“You’re fired.”
Her eyes went saucer wide. “What?”
“You heard me. Get your things and get out of here. I’ll send your final check to the agency.”
“It’s after midnight.”
Drew realized that was true, and he couldn’t very well put her out in the streets this time of night. “Then I want you out first thing in the morning. I’ll have my company driver pick you up and take you wherever you want to go.”
“Please, Mr. Connelly,” she pleaded. “I can’t go live with my mother again. She’ll drive me crazy.”
Drew was already halfway there so she might as well join him. “I’m sorry, Ms. Randles, but that’s your problem. You should have thought about that when you turned my daughter loose on the Internet.” And subsequently his grandmother.
He spun around and headed back up the stairs, leaving the nanny alone with her mouth gaping.
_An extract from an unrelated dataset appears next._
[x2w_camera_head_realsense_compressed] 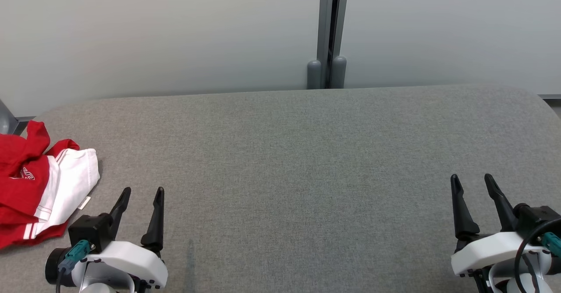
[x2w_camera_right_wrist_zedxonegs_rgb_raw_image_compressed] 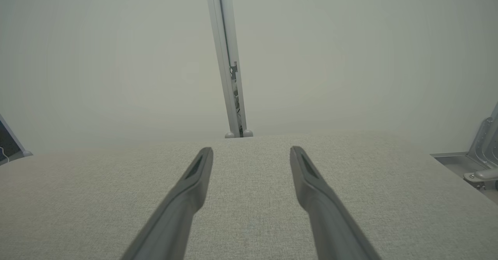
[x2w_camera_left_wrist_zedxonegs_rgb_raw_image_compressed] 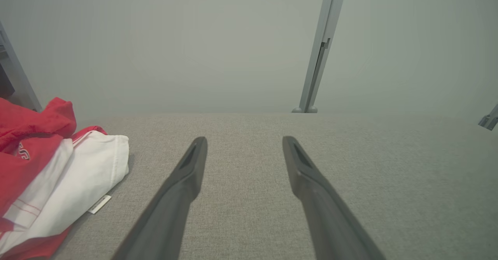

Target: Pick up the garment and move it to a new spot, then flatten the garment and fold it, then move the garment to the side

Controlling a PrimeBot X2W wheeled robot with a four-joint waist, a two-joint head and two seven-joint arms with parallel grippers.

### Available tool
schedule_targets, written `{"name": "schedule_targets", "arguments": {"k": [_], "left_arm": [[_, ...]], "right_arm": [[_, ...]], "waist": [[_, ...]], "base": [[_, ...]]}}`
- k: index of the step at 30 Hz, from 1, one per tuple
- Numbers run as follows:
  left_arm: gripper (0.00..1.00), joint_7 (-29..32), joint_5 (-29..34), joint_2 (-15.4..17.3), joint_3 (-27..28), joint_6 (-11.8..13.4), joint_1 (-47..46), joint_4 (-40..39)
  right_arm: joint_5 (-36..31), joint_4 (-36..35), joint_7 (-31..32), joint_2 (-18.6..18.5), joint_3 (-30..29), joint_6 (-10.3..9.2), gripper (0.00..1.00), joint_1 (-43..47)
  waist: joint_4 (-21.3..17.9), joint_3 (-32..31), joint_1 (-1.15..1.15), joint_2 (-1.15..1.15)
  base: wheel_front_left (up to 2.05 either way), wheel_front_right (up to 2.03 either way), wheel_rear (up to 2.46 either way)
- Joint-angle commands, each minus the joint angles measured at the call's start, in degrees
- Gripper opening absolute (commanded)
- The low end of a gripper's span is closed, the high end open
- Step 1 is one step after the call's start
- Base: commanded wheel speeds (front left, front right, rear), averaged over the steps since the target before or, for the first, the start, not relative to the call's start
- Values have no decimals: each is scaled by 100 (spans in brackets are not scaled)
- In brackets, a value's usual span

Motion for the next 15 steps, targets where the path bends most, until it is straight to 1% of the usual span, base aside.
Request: {"name": "schedule_targets", "arguments": {"k": [1, 15], "left_arm": [[100, -13, -32, 40, 3, 25, 22, 7], [100, -13, -111, 90, -12, 67, -23, 12]], "right_arm": [[17, 26, 12, -9, -10, 13, 100, 23], [7, 48, -22, 5, -51, 13, 100, 4]], "waist": [[3, 2, 0, 0], [43, 20, 0, 0]], "base": [[0, 0, 0], [0, 0, 0]]}}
In the hallway, he headed toward Amanda’s room to make sure she was still in bed where he’d left her a few moments before.
While he’d tucked her in bed, he’d told his daughter that no matter what transpired between him and the mysterious Kristina the following morning, the circumstances behind their meeting—the e-mails and his grandmother’s scheming—shouldn’t be revealed because he didn’t want to hurt the lady’s feelings. And Drew sincerely didn’t want to do that regardless of the fact he knew nothing about her. As far as he was concerned, Kristina Simmons had been an innocent victim in this whole bizarre mess.
Mandy had assured Drew they would keep it “their own little secret” and promised she wouldn’t say anything to “hurt her Kristina’s feelings.” Drew felt somewhat satisfied, yet he couldn’t trust that Mandy wouldn’t innocently spill the beans. All the more reason to find some way to gently tell Kristina the truth, then send her on her way.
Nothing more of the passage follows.